Scientific classification
- Kingdom: Animalia
- Phylum: Chordata
- Class: Mammalia
- Order: Chiroptera
- Family: Hipposideridae
- Genus: Asellia
- Species: A. arabica
- Binomial name: Asellia arabica Benda, Vallo, & Reiter, 2011

= Arabian trident bat =

- Genus: Asellia
- Species: arabica
- Authority: Benda, Vallo, & Reiter, 2011
- Conservation status: DD

Species of bat

The Arabian trident bat (Asellia arabica) is a species of Old World leaf-nosed bat found in the Middle East.

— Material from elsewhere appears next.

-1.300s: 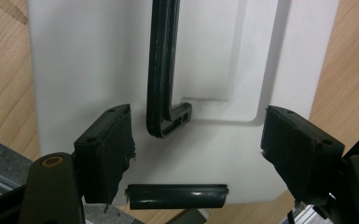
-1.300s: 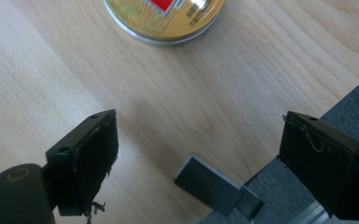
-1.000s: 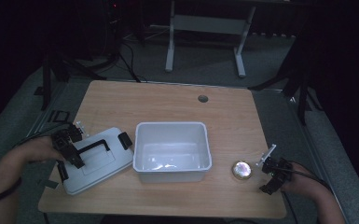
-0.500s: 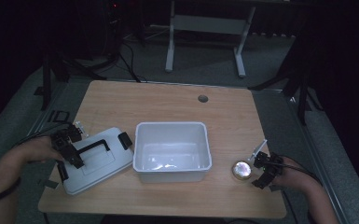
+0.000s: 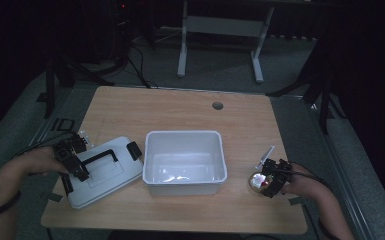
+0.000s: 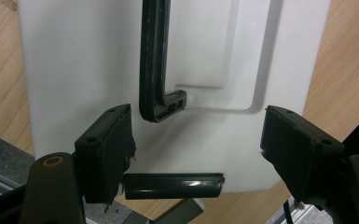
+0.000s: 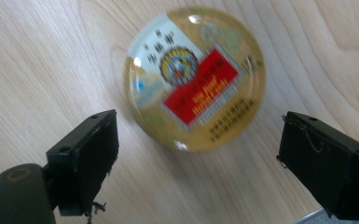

==Taxonomy and etymology==
The Arabian trident bat was described as a new species in 2011. It was distinguished as a result of a taxonomic split in the trident bat, A. tridens. The holotype was collected in 2005 in the Al Mahrah Governorate of Yemen. Its species name "arabica" is derived from the Arabian Peninsula where it is found.

==Description==
Its forearm length is approximately 46.5 mm. The fur of its back is beige or a pale, brownish-gray. The fur may have a yellowish or faint rusty tint. Its belly fur is paler than its back fur. Its flight membranes are also a pale, brownish-gray.

==Range and status==
It is found in the Middle East, with documented occurrence in southwestern Oman and southeastern Yemen. As of 2017, it is evaluated as a data deficient species by the IUCN. There is no estimate of its population size.